ACK and NACK Reports
When data is submitted electronically, either an “ACK” or “NACK” message is sent to hospitals automatically. These messages can be accessed by your IT system and indicate if the data has been accepted or not. ACK (acknowledgement) reports are automatically issued when the data have been successfully received. NACK (negative acknowledgment) reports are automatically issued when the data are submitted incorrectly, or if required data are missing.
NACK reports are vital for eliminating missing data. Below are some important things to know about NACK reports:
- NACK reports are sent to your hospital’s computer system automatically, but usually IT assistance is required to make the messages easily viewable for hospital staff.
- NACK reports allow for real time data correction. When a NACK report is sent, hospitals should immediately correct the data and resubmit the data electronically to the NBSP.
- All data must be correct and complete before 8am the day after the specimen is shipped.
- After 8am, any data that is still missing and/or incorrect may result in a phone call to the hospital so the missing critical information can be obtained.
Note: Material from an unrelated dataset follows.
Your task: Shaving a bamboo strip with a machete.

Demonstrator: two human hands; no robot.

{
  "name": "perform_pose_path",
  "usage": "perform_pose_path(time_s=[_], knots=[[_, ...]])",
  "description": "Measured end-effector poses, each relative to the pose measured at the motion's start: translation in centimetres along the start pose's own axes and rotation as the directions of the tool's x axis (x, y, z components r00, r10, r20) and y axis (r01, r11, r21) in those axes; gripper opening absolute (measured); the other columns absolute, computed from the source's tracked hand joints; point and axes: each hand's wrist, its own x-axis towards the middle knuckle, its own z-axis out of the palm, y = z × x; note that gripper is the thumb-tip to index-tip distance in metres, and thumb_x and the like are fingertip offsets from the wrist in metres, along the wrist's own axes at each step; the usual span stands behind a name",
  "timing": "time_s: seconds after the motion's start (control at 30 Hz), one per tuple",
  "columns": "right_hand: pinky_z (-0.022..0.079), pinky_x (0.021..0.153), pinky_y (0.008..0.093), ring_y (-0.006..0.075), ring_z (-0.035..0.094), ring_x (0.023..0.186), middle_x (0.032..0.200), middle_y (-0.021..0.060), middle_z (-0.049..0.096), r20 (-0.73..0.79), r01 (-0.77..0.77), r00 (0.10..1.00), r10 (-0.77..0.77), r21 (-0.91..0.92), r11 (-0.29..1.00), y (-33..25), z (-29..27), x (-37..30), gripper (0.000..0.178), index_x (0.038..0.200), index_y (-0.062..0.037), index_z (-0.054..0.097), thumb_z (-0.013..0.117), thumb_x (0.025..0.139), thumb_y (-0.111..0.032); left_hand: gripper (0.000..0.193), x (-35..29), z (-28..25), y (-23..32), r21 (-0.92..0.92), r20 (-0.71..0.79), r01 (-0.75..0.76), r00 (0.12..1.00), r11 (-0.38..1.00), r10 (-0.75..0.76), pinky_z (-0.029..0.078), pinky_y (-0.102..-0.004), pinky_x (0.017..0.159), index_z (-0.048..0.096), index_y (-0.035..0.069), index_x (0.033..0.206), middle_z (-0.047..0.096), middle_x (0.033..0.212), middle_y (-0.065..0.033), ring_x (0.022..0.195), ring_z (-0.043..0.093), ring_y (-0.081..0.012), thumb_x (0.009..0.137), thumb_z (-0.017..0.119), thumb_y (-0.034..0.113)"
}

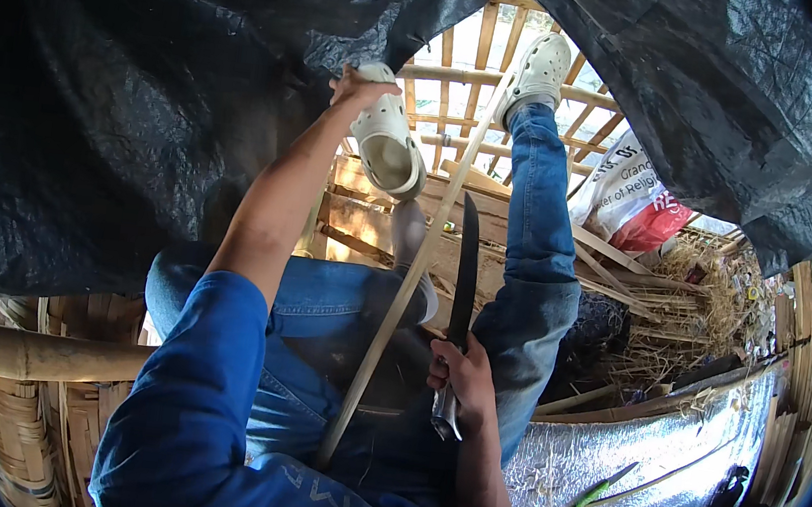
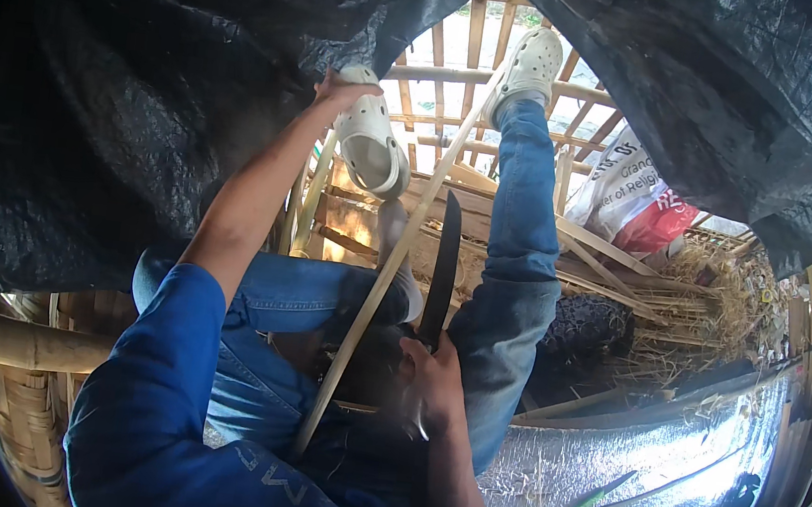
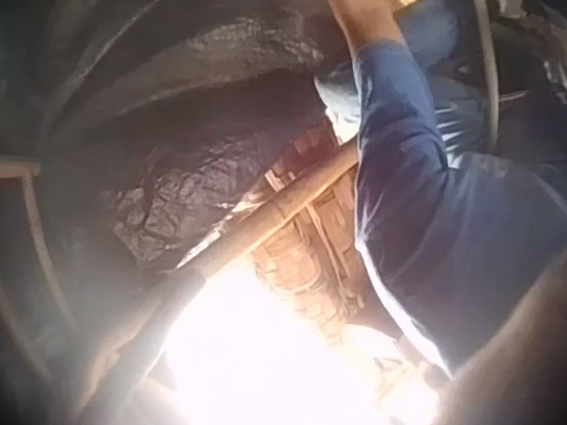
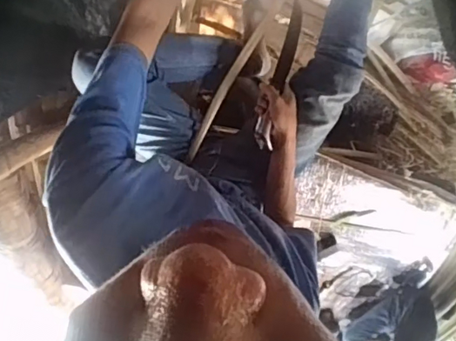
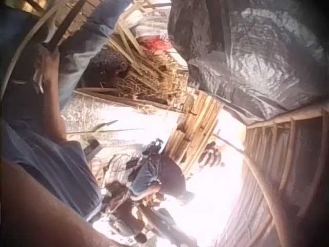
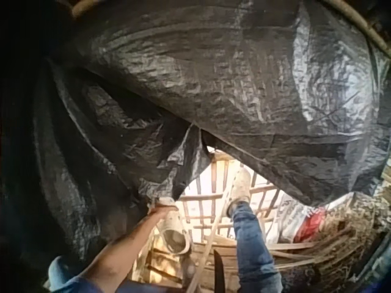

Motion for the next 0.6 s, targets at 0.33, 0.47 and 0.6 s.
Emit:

These instances will appear on the hospital’s monthly report card.
- If you notice a mistake on the label or the form, do not cross out, re-write, or add information. You must correct the information in your computer system and re-submit the data to the NBSP.
NACK Report Example
Below is an example of a NACK report that was issued when a Lab ID was entered incorrectly.
- The Lab ID is entered incorrectly
- Usually when this error occurs, eight digits are entered, or the digits are entered in the wrong order.
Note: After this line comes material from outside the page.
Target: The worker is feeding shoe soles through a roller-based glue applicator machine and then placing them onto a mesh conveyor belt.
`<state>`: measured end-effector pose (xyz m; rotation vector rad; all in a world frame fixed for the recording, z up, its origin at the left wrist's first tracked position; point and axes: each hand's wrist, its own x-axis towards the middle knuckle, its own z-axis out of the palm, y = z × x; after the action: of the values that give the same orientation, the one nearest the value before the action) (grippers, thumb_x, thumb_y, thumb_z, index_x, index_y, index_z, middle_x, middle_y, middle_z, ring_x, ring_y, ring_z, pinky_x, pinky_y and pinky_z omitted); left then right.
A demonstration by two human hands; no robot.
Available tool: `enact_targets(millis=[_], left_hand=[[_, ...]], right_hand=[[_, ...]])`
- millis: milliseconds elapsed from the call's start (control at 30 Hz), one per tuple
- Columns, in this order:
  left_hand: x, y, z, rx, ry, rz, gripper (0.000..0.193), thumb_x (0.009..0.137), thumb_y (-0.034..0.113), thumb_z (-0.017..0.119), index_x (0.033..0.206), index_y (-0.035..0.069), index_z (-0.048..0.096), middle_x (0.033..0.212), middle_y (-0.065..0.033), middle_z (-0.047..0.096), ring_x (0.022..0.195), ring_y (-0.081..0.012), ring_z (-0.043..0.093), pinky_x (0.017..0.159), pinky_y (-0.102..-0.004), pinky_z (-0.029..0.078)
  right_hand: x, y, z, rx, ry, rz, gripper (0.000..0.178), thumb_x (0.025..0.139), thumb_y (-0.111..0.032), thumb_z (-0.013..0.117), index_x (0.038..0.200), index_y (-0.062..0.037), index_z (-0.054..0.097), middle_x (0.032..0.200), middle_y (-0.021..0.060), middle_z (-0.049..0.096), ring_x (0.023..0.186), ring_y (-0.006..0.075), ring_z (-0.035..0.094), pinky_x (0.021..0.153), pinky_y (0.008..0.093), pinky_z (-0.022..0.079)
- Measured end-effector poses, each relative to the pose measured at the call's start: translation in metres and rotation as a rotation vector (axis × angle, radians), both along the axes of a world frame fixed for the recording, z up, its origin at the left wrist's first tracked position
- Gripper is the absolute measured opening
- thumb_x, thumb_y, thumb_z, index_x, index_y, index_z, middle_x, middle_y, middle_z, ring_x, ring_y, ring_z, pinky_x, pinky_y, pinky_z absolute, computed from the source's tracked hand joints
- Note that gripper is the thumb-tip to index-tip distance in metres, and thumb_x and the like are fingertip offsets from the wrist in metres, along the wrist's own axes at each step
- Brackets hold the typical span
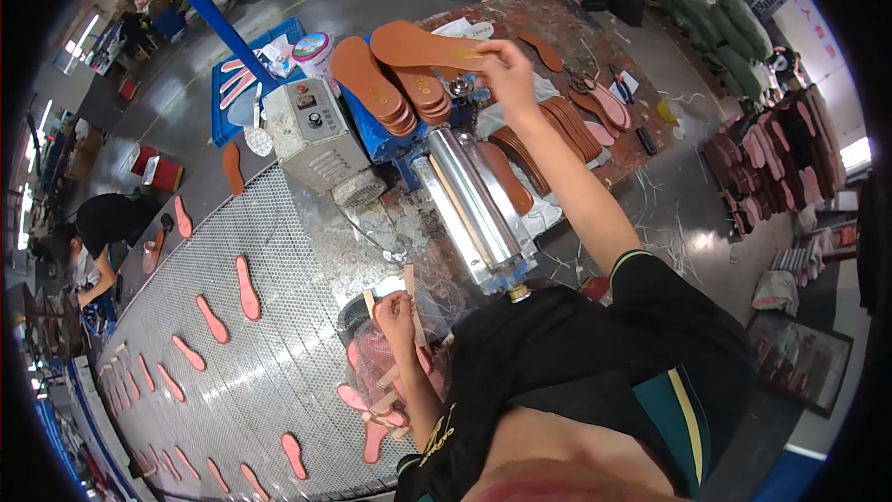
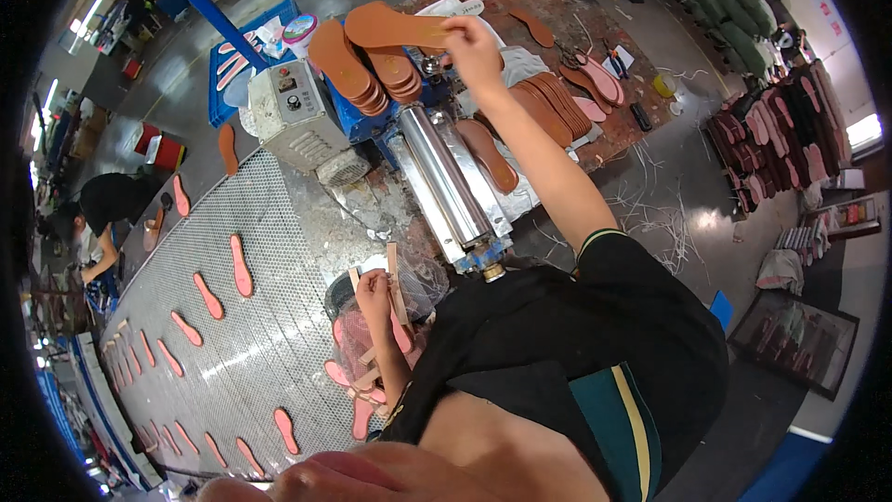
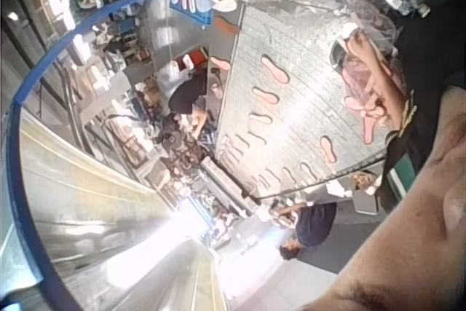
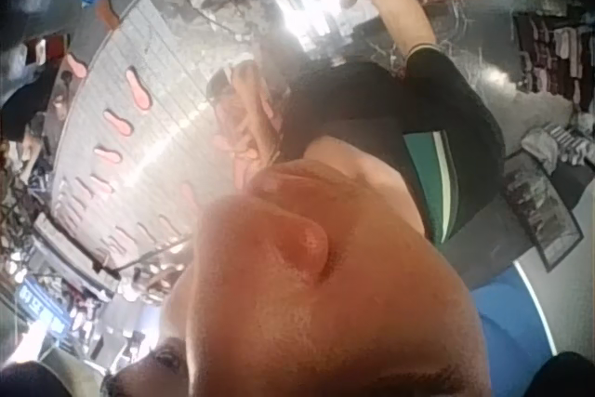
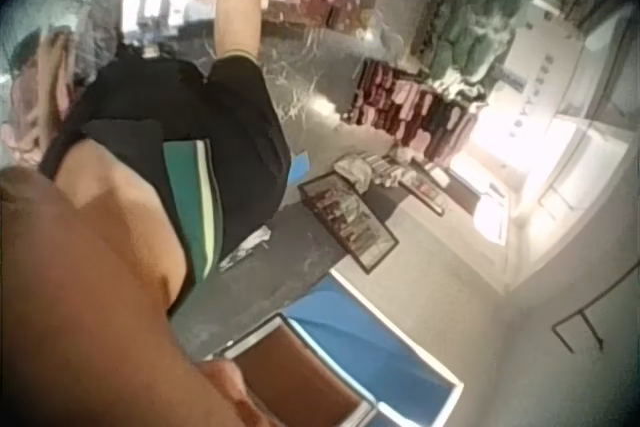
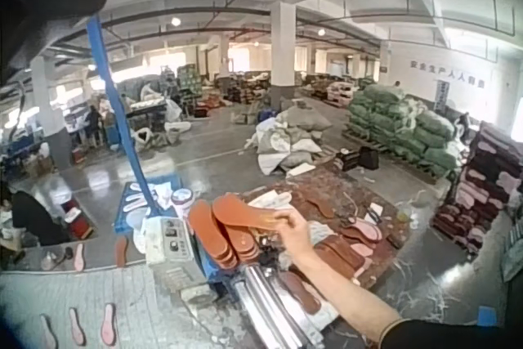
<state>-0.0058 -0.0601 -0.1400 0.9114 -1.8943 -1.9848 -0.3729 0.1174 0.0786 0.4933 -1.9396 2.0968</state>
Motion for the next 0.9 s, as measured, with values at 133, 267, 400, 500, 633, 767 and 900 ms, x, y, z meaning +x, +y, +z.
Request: enact_targets(millis=[133, 267, 400, 500, 633, 767, 900], left_hand=[[0.006, 0.004, -0.013, -0.232, -0.028, -0.043, 0.008, 0.084, 0.005, 0.058, 0.086, -0.001, 0.062, 0.075, -0.0057, 0.060, 0.067, -0.0127, 0.057, 0.064, -0.0251, 0.046], [-0.022, 0.006, 0.026, -0.406, -0.097, -0.182, 0.019, 0.083, 0.009, 0.065, 0.098, -0.001, 0.064, 0.084, -0.0049, 0.066, 0.073, -0.0084, 0.056, 0.066, -0.0231, 0.046], [-0.076, 0.013, 0.083, -0.364, -0.033, -0.372, 0.046, 0.076, 0.003, 0.068, 0.120, 0.002, 0.054, 0.114, -0.0090, 0.061, 0.106, -0.0174, 0.057, 0.090, -0.0291, 0.044], [-0.116, 0.029, 0.133, -0.461, -0.015, -0.585, 0.066, 0.069, 0.007, 0.071, 0.130, 0.006, 0.046, 0.130, -0.0136, 0.051, 0.121, -0.0275, 0.047, 0.101, -0.0362, 0.037], [-0.133, 0.037, 0.136, -0.701, 0.173, -0.784, 0.083, 0.062, 0.013, 0.077, 0.135, 0.004, 0.039, 0.137, -0.0194, 0.041, 0.129, -0.0340, 0.037, 0.106, -0.0384, 0.031], [-0.136, 0.050, 0.157, -0.862, 0.060, -0.734, 0.083, 0.061, 0.017, 0.078, 0.134, 0.005, 0.040, 0.137, -0.0179, 0.040, 0.127, -0.0379, 0.036, 0.106, -0.0400, 0.031], [-0.118, 0.033, 0.159, -1.054, -0.082, -0.648, 0.078, 0.061, 0.012, 0.076, 0.131, 0.009, 0.043, 0.137, -0.0108, 0.042, 0.128, -0.0353, 0.035, 0.107, -0.0430, 0.028]], right_hand=[[-0.014, 0.094, -0.028, -0.414, -0.270, -0.078, 0.017, 0.081, -0.004, 0.040, 0.081, -0.0052, 0.057, 0.074, 0.0030, 0.053, 0.057, 0.0099, 0.047, 0.042, 0.0233, 0.035], [0.009, 0.181, -0.075, -0.294, -0.335, -0.275, 0.020, 0.078, -0.004, 0.038, 0.074, -0.0067, 0.057, 0.070, 0.0011, 0.051, 0.058, 0.0101, 0.047, 0.043, 0.0237, 0.034], [0.040, 0.198, -0.134, 0.045, -0.389, -0.180, 0.020, 0.080, -0.005, 0.038, 0.075, -0.0052, 0.058, 0.070, 0.0007, 0.052, 0.059, 0.0095, 0.048, 0.045, 0.0226, 0.035], [0.062, 0.161, -0.160, 0.182, -0.087, -0.067, 0.021, 0.092, -0.017, 0.042, 0.087, -0.0047, 0.058, 0.075, 0.0016, 0.052, 0.057, 0.0093, 0.047, 0.048, 0.0206, 0.036], [0.107, 0.137, -0.104, -0.015, -0.504, 0.302, 0.039, 0.099, -0.039, 0.037, 0.122, -0.0090, 0.045, 0.086, 0.0038, 0.053, 0.061, 0.0086, 0.048, 0.049, 0.0215, 0.037], [0.123, 0.168, -0.154, -0.056, -0.516, 0.310, 0.037, 0.098, -0.036, 0.041, 0.121, -0.0069, 0.044, 0.078, 0.0037, 0.055, 0.054, 0.0084, 0.048, 0.044, 0.0203, 0.036], [0.149, 0.216, -0.236, 0.367, -0.670, 0.297, 0.030, 0.096, -0.034, 0.046, 0.104, -0.0056, 0.054, 0.065, 0.0013, 0.053, 0.050, 0.0080, 0.047, 0.044, 0.0216, 0.037]])
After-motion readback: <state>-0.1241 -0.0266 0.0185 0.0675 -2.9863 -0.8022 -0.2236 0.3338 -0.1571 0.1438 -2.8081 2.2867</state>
- Lab IDs are 9 digits long and should be entered exactly as they are printed on the blood collection form.
- Gestational age is entered incorrectly
- Gestational age is sometimes entered as a decimal or entered as weeks with no day.
- Gestational age should be entered as weeks and day with no space or punctuation (ex. 370).
- Birth weight is entered incorrectly
- Birth weight is sometimes entered in pounds or entered with a comma or period.
- Birth weight should always be entered in grams without any punctuation (ex. 3540).
- Labels are attached to incorrect forms
- Sometimes blood collection forms are received where the handwritten last name on the card does not match the last name printed on the label, or the Lab ID pre-printed on the card does not match the Lab ID on the label.
- The last name and Lab ID must be the same on the form and the label. These fields must be double-checked before placing the label to ensure accuracy.
- The label for the initial sample is used again for the infant’s repeat sample(s)
- When this error happens, the Lab ID on the form does not match the Lab ID on the label.
- A new label should be printed for each sample, as each sample has a unique Lab ID.
- If your interface is not working, or labels are not printing correctly for any reason, you must immediately revert to manually completing the blood collection forms until the issue has been resolved.
- When the specimen is received by the NBSP and accessioned in the morning, the electronic data is pulled from the holding table by matching Lab IDs. The hospital has until 8am the day after the specimen is shipped to correct and resubmit data to the NBSP holding table. Once the data is pulled from the holding table, the NBSP cannot receive any additional corrections from the hospital via HL7.